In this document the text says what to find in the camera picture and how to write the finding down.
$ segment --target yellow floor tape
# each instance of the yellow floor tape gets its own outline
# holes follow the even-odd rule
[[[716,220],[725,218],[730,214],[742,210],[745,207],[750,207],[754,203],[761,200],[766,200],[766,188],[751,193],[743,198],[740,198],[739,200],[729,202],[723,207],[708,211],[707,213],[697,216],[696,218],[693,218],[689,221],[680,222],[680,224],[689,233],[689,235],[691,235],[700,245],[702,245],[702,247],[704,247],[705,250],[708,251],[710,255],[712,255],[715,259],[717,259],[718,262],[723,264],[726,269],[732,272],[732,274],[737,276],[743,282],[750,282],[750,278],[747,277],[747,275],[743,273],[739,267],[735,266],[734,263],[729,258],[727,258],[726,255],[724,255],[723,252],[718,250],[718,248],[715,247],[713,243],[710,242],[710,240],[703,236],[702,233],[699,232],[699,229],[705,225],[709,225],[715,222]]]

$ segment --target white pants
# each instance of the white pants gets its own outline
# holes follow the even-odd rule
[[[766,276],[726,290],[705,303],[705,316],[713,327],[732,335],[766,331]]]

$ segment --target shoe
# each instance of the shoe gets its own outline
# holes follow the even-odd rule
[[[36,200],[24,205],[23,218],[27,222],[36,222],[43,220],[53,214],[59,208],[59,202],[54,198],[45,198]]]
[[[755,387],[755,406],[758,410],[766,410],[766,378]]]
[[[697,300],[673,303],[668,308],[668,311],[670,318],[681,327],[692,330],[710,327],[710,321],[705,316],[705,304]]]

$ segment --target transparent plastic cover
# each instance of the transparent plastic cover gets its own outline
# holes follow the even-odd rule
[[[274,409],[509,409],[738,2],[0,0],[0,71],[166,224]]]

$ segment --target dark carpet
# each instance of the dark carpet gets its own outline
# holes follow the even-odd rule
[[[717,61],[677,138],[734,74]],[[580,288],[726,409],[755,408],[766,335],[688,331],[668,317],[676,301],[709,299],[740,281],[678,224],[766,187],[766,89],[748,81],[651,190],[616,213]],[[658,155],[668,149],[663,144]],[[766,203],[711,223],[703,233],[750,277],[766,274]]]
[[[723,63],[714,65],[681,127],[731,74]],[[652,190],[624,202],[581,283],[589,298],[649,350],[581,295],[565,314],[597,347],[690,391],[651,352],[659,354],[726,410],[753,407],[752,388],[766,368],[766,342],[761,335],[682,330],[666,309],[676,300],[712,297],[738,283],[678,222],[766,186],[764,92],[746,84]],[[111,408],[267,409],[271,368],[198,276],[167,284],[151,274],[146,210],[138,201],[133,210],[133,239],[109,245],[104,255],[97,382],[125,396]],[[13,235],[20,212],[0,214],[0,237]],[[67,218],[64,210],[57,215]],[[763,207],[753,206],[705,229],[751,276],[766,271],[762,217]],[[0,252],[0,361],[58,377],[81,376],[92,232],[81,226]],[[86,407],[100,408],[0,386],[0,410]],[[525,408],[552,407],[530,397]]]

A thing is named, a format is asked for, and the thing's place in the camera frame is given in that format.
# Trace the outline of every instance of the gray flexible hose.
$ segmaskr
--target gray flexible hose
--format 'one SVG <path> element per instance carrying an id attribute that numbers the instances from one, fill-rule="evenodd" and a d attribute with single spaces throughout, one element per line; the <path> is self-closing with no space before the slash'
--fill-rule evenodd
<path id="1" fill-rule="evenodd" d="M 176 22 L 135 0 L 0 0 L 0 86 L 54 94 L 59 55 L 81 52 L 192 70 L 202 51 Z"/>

══════════

Please return only the lines above, starting at the line that has "# each instance of the transparent" and ending at the line that has "# each instance of the dark", keeping both and leaving each one unchanged.

# each instance of the transparent plastic cover gets its own outline
# holes follow the even-odd rule
[[[274,409],[509,409],[738,2],[0,0],[0,71],[166,224]]]

$ segment --target dark carpet
# each instance of the dark carpet gets its own outline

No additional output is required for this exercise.